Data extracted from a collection
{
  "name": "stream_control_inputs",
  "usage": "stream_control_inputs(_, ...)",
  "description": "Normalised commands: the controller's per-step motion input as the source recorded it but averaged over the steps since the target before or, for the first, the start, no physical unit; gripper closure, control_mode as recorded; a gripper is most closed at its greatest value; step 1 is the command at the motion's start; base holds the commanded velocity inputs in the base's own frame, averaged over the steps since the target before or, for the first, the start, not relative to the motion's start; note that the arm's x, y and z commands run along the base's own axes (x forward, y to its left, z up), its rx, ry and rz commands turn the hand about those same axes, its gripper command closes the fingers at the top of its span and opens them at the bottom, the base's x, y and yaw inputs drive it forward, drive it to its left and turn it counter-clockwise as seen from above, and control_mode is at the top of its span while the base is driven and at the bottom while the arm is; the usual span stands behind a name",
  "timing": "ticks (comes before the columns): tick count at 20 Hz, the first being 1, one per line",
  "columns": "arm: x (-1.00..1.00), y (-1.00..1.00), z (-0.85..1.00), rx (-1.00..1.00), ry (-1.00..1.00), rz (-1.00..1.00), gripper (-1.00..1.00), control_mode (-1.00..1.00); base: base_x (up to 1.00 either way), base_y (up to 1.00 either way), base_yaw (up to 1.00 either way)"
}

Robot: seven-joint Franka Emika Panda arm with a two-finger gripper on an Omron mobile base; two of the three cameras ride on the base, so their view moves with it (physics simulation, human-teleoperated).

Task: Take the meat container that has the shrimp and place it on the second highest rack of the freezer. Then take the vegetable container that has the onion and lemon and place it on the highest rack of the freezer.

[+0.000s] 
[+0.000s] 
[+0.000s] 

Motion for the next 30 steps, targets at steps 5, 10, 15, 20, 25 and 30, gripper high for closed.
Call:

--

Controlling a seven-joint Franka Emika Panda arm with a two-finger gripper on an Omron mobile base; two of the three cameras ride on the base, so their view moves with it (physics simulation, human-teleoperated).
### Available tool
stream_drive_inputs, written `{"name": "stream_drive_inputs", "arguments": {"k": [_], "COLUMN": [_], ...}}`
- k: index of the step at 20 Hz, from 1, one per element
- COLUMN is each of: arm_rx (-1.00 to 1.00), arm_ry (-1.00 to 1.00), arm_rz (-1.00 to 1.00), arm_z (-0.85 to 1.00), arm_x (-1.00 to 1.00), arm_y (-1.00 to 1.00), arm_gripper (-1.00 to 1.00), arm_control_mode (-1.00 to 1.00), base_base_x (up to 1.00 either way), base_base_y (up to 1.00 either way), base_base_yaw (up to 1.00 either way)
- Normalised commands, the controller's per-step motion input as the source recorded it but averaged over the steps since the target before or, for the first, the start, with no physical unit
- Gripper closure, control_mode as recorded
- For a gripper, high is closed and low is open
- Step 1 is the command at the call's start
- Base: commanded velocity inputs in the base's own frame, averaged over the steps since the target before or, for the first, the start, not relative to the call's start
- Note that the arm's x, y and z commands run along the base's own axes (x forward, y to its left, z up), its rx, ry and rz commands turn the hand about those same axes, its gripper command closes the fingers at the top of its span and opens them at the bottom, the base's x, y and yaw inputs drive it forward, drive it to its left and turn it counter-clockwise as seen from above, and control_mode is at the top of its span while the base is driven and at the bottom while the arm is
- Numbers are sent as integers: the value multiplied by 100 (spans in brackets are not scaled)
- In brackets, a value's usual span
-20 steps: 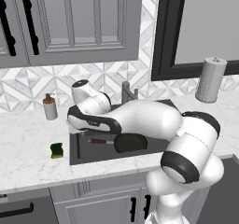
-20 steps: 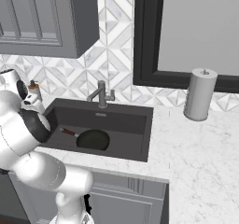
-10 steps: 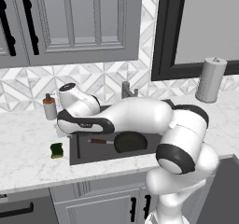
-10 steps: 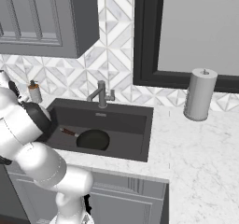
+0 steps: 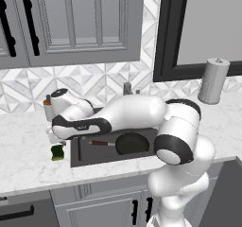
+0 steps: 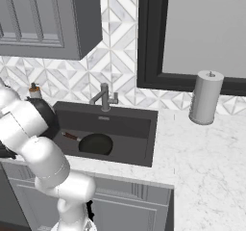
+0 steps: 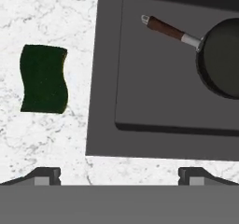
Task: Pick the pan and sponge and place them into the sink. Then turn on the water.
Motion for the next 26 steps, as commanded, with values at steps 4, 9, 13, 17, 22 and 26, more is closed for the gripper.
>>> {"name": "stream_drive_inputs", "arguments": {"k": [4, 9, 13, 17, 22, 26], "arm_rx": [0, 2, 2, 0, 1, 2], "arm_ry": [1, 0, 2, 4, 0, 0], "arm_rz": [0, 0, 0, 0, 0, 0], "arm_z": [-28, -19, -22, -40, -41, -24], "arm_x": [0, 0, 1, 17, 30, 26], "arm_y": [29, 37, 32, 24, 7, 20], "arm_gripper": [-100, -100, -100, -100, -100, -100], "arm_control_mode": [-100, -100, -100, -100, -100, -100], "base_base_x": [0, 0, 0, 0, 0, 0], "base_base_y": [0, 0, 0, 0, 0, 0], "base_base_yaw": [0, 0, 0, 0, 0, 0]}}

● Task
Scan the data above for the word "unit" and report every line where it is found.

● Answer to this task
  "description": "Normalised commands: the controller's per-step motion input as the source recorded it but averaged over the steps since the target before or, for the first, the start, no physical unit; gripper closure, control_mode as recorded; a gripper is most closed at its greatest value; step 1 is the command at the motion's start; base holds the commanded velocity inputs in the base's own frame, averaged over the steps since the target before or, for the first, the start, not relative to the motion's start; note that the arm's x, y and z commands run along the base's own axes (x forward, y to its left, z up), its rx, ry and rz commands turn the hand about those same axes, its gripper command closes the fingers at the top of its span and opens them at the bottom, the base's x, y and yaw inputs drive it forward, drive it to its left and turn it counter-clockwise as seen from above, and control_mode is at the top of its span while the base is driven and at the bottom while the arm is; the usual span stands behind a name",
- Normalised commands, the controller's per-step motion input as the source recorded it but averaged over the steps since the target before or, for the first, the start, with no physical unit

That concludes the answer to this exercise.